→ **WHAT IS REQUIRED**
Nothing but the lines from the first line of the material below through the line that holds "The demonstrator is" should be set down, exactly and with pictures left out.

→ **SUPPLIED MATERIAL**
________________________________________
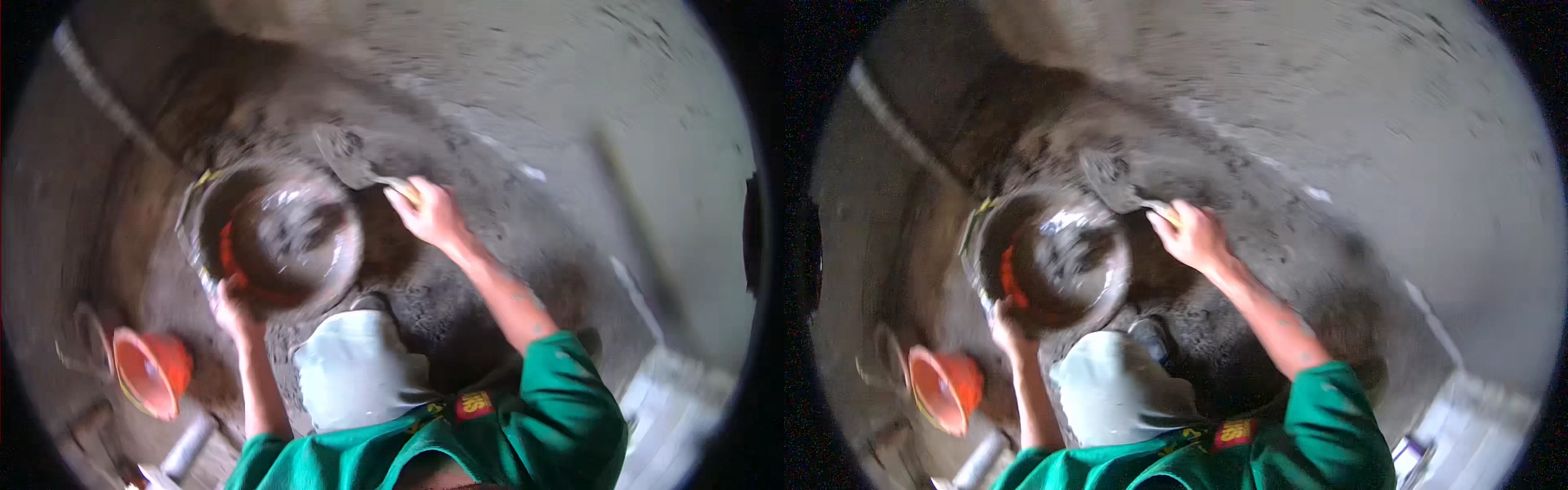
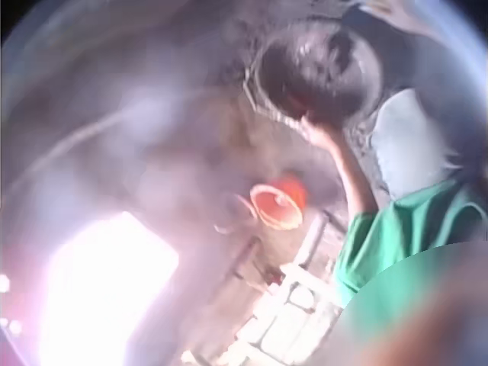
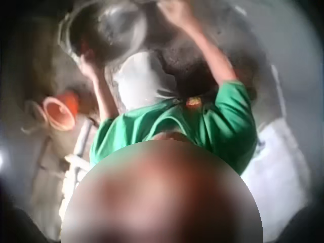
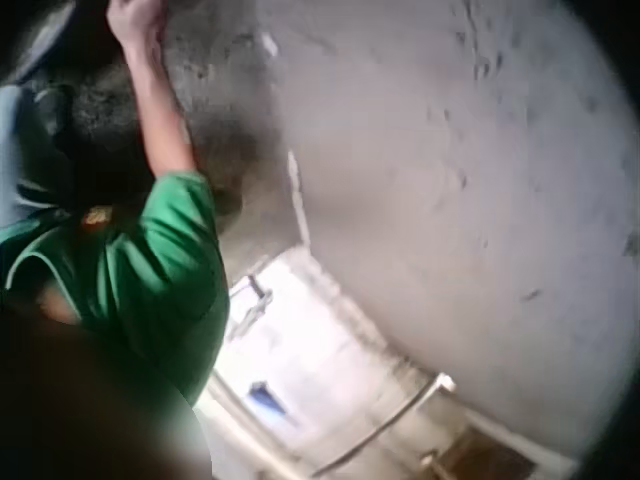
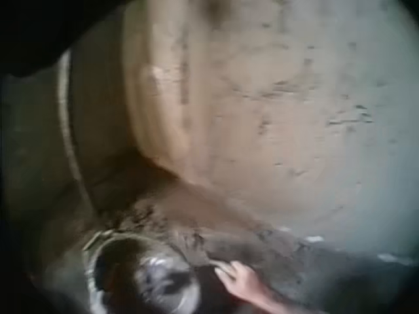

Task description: The person applies plaster mix from a bucket onto a concrete wall using a trowel.

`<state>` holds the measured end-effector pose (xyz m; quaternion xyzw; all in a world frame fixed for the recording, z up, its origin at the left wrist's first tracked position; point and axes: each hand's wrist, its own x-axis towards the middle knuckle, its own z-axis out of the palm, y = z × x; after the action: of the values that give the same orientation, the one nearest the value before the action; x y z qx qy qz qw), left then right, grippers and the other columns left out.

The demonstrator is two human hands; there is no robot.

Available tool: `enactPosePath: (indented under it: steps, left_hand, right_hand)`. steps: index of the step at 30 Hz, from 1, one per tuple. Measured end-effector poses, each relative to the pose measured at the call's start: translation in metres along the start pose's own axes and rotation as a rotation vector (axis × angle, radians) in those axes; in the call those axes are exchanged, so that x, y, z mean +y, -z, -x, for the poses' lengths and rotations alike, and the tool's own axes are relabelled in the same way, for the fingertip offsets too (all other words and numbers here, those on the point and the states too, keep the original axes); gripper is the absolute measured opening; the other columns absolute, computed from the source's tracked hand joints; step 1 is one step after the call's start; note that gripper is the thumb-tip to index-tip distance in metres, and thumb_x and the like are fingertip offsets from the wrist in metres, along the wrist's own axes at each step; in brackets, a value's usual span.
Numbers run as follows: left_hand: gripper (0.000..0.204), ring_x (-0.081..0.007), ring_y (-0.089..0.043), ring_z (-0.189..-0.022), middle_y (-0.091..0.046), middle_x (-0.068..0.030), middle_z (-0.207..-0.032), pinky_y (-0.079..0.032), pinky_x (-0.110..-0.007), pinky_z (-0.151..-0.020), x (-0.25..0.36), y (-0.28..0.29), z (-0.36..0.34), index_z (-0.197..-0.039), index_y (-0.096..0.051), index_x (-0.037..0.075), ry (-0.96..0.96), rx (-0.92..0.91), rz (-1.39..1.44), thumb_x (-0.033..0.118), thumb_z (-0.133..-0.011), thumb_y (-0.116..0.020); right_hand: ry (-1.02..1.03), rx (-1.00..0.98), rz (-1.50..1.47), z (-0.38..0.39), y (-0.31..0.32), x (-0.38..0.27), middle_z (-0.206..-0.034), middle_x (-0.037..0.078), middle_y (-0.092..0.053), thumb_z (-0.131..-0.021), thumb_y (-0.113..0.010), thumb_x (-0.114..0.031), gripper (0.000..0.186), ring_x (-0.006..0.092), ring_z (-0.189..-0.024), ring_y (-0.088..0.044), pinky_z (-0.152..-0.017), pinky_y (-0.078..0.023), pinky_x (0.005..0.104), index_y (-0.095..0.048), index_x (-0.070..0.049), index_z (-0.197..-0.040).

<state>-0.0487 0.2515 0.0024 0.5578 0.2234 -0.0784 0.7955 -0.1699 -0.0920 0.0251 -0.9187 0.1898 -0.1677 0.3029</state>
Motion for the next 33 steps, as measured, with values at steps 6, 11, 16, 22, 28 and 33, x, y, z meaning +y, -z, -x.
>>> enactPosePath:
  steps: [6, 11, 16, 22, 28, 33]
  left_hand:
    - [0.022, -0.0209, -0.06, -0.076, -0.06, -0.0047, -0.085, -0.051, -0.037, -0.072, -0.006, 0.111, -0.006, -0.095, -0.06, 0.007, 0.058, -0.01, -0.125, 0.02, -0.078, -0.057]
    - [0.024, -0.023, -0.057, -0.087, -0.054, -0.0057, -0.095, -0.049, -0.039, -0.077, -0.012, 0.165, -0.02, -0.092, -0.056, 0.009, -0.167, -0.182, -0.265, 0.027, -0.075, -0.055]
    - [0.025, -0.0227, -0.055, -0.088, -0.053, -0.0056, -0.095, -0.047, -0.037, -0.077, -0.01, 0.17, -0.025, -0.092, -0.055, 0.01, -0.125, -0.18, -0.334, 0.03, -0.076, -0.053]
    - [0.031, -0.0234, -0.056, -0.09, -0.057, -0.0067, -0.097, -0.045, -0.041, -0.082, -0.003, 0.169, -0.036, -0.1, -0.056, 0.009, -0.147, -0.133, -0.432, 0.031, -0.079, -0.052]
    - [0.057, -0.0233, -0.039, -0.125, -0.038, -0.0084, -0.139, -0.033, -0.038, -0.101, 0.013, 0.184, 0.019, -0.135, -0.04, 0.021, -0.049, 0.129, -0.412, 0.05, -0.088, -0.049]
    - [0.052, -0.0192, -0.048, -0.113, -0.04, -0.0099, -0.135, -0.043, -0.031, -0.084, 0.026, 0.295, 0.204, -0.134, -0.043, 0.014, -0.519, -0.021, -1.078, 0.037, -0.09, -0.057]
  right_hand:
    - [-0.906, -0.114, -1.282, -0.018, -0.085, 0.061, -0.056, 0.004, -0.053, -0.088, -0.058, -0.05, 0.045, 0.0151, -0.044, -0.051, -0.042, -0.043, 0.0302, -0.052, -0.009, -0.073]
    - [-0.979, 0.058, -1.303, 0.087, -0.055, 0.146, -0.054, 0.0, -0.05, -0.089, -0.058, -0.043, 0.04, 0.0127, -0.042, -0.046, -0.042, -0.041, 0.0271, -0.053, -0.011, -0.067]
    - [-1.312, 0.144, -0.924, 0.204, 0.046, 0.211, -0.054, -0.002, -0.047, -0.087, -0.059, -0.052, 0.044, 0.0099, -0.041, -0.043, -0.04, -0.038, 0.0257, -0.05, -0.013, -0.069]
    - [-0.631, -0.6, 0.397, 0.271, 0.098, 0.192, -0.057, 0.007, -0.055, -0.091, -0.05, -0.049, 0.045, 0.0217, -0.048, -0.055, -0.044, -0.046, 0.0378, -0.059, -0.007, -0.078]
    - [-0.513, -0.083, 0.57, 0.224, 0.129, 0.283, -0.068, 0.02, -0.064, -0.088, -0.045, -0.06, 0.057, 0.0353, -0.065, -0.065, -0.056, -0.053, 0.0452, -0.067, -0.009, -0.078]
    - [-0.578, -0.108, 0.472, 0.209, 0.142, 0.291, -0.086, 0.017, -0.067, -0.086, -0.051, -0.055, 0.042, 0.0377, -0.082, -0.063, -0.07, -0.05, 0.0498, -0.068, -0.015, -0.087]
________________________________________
→ **ANSWER BOX**
Task description: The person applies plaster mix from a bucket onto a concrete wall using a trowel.

`<state>` holds the measured end-effector pose (xyz m; quaternion xyzw; all in a world frame fixed for the recording, z up, its origin at the left wrist's first tracked position; point and axes: each hand's wrist, its own x-axis towards the middle knuckle, its own z-axis out of the palm, y = z × x; after the action: of the values that give the same orientation, the one nearest the value before the action; x y z qx qy qz qw), left then right, grippers and the other columns left out.

The demonstrator is two human hands; there is no robot.

This exercise is now finished.